L’implication des gestionnaires de proximité en amont des projets de rénovation urbaine fait également naître des résistances, voire des conflits. Au moins trois types de résistances peuvent être identifiés.

La première forme de résistance est liée à la divergence des contraintes et des priorités qui s’imposent aux acteurs. Les chefs de projet doivent composer avec de fortes contraintes liées aux délais et aux coûts des opérations. Les gestionnaires de proximité priorisent les modalités et les coûts futurs de la gestion des réalisations. Ils ne partagent donc pas les mêmes intérêts, ni le même langage. Ainsi, la notion de « sécurité » peut, par exemple, avoir une résonance différente entre un professionnel de la maîtrise d’ouvrage et un professionnel de la gestion de proximité. Lorsque les gestionnaires remettent en cause un élément du projet pouvant entraîner à terme des difficultés de gestion (comme la localisation et les conditions d’accès au local à ordures ménagères, les matériaux utilisés, la reconfiguration de la trame viaire), la prise en compte de cet avis par les chefs de projet peut impliquer une redéfinition du planning vécue par ces derniers comme une perte de temps et/ou un coût supplémentaire. Le temps imparti au projet rend donc contraignante l’intégration des gestionnaires dans le montage opérationnel. Pour cela, certaines étapes de leur intervention peuvent être évacuées ou la marge de manœuvre qui leur est laissée peut être très limitée.

La deuxième forme de résistance identifiée prend forme autour des compétences des gardiens et des chefs de secteur, que certains chefs de projet et responsables de site considèrent inadaptées au processus de production de logements. En effet, certaines discussions sur les opérations urbaines nécessitent des compétences, comme la lecture de plans, que les gestionnaires ne maîtrisent pas toujours. Cela représente un obstacle à leur intégration dans le processus qui est souvent relevé par les chefs de projet et les responsables de site. Ces derniers sont libres d’associer ou non le chef de secteur et le(s) gardien(s) du futur programme aux réflexions.

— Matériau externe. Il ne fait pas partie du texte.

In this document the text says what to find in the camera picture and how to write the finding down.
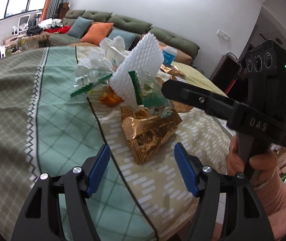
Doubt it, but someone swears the gold foil snack bag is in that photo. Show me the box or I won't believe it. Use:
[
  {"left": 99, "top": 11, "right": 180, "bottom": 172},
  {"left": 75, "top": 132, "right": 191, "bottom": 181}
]
[{"left": 121, "top": 106, "right": 182, "bottom": 165}]

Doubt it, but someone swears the green clear plastic wrapper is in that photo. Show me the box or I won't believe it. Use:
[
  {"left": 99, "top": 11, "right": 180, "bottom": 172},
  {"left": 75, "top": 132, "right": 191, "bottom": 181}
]
[{"left": 128, "top": 71, "right": 173, "bottom": 117}]

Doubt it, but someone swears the orange peel piece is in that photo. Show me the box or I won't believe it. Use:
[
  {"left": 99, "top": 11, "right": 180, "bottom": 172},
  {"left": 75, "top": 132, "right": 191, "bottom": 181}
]
[{"left": 99, "top": 87, "right": 123, "bottom": 107}]

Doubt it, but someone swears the white foam fruit net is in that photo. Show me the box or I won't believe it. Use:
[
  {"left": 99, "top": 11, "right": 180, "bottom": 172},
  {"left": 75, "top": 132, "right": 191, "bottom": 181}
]
[{"left": 109, "top": 33, "right": 164, "bottom": 107}]

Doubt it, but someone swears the white tissue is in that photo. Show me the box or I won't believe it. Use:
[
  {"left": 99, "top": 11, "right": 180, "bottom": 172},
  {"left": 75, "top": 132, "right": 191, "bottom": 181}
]
[{"left": 75, "top": 35, "right": 129, "bottom": 78}]

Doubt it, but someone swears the pink sleeved right forearm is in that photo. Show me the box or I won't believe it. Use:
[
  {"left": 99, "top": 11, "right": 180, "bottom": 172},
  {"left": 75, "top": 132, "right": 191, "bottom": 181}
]
[{"left": 211, "top": 167, "right": 286, "bottom": 241}]

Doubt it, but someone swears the person right hand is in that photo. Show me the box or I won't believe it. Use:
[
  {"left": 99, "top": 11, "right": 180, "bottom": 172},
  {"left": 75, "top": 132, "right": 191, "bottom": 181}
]
[{"left": 225, "top": 136, "right": 277, "bottom": 187}]

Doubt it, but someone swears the small gold foil wrapper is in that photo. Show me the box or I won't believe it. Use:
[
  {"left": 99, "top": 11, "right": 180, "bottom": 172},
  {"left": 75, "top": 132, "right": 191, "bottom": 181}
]
[{"left": 160, "top": 64, "right": 186, "bottom": 79}]

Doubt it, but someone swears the blue white paper cup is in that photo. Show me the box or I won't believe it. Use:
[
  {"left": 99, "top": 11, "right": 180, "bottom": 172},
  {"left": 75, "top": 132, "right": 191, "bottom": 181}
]
[{"left": 163, "top": 46, "right": 178, "bottom": 66}]

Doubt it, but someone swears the patterned green bed cover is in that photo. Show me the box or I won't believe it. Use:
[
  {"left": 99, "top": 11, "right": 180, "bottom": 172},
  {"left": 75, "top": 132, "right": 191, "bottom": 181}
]
[{"left": 0, "top": 46, "right": 232, "bottom": 240}]

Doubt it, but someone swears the teal cushion near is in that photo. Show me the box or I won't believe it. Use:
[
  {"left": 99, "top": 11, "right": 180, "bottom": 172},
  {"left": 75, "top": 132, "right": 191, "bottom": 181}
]
[{"left": 108, "top": 28, "right": 140, "bottom": 51}]

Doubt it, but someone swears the teal cushion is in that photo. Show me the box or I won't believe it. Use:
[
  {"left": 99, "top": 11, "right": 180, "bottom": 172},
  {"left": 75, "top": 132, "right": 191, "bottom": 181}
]
[
  {"left": 67, "top": 16, "right": 93, "bottom": 39},
  {"left": 108, "top": 28, "right": 140, "bottom": 51}
]

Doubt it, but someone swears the orange cushion far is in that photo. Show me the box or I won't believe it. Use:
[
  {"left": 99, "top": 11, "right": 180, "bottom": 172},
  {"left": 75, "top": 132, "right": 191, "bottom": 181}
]
[{"left": 81, "top": 22, "right": 114, "bottom": 45}]

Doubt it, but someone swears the teal cushion far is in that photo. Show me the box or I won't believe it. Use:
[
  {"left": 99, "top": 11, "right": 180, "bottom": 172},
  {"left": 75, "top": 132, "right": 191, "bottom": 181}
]
[{"left": 67, "top": 16, "right": 93, "bottom": 39}]

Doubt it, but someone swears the green brown sectional sofa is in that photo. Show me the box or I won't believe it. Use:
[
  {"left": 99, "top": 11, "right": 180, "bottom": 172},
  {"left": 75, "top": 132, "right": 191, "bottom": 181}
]
[{"left": 39, "top": 9, "right": 201, "bottom": 66}]

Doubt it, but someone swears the cluttered glass coffee table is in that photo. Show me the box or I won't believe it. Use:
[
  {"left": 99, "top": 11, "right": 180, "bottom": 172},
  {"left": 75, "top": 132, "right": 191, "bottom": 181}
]
[{"left": 0, "top": 35, "right": 40, "bottom": 58}]

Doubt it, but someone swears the white office chair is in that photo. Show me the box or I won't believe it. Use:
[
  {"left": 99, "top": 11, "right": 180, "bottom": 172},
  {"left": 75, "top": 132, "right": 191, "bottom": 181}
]
[{"left": 12, "top": 14, "right": 30, "bottom": 35}]

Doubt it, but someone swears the orange curtain right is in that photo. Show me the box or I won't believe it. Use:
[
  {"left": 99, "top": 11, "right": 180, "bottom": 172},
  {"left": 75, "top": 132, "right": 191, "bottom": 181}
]
[{"left": 40, "top": 0, "right": 51, "bottom": 22}]

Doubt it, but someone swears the white wall switch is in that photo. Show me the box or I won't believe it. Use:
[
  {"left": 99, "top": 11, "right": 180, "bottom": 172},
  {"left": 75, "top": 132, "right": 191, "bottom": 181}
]
[{"left": 217, "top": 29, "right": 230, "bottom": 41}]

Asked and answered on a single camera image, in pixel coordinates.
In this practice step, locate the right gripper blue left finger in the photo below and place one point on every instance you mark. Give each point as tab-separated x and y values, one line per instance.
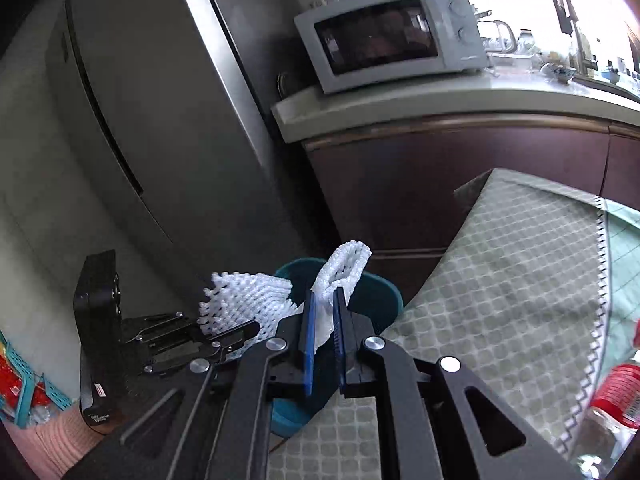
308	331

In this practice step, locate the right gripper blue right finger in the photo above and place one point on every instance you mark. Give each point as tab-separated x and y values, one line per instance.
339	310

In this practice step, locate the white foam fruit net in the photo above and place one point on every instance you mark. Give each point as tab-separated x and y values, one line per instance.
342	270

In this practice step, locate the clear plastic bottle red label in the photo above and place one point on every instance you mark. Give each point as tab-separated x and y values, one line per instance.
611	419

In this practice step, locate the pink sleeved left forearm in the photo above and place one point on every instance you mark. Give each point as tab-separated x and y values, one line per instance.
52	448

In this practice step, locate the teal plastic trash bin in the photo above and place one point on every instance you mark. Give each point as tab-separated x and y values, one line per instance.
375	297

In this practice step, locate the maroon kitchen counter cabinets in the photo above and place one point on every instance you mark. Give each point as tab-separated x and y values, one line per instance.
389	158

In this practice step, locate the teal basket on floor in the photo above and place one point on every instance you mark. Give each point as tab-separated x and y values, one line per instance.
27	399

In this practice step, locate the patchwork patterned tablecloth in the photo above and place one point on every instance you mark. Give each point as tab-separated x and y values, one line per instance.
538	295

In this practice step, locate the stainless steel refrigerator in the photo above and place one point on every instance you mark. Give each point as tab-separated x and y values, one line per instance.
166	104

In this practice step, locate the white microwave oven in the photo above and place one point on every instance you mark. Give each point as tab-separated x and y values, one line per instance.
355	43

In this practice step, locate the glass electric kettle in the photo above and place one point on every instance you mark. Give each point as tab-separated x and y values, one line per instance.
497	35

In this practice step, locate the blue white ceramic bowl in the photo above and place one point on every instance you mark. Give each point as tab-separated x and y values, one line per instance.
560	73

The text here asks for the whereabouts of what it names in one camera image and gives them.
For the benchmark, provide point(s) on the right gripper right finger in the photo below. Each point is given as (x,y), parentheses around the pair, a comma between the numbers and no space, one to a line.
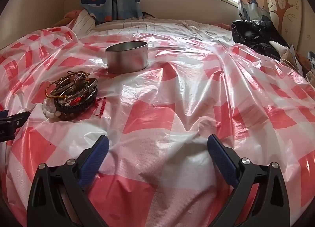
(259,195)

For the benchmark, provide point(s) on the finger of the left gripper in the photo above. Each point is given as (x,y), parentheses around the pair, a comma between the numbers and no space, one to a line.
(9,124)

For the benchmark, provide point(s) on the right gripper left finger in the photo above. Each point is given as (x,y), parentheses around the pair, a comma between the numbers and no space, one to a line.
(57,196)

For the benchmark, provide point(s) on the silver metal bangle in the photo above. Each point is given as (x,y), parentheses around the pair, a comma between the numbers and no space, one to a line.
(73,87)

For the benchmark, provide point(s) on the red white checkered plastic sheet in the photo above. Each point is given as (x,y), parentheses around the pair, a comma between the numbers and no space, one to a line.
(158,171)

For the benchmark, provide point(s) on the striped pillow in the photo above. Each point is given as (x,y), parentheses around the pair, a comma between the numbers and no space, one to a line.
(83,24)

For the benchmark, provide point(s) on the round silver metal tin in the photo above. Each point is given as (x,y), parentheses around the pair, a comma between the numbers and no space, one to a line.
(127,57)

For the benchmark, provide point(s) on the pile of clothes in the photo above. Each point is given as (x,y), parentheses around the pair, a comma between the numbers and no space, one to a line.
(291,58)

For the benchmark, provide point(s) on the striped white bed sheet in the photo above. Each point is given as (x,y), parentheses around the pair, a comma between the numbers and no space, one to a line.
(182,28)

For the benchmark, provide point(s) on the black plastic bag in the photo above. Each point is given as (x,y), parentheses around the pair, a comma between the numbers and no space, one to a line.
(257,35)

Un responsable de site interrogé choisit de ne pas le faire et met en doute les compétences et le rôle professionnel du gardien, qu’il limite aux tâches ménagères : « Le gardien est là pour être garant de la propreté et du bon entretien de l’immeuble. On ne lui demande pas de s’y connaître en matière d’architecture ou de réorganisation » [1].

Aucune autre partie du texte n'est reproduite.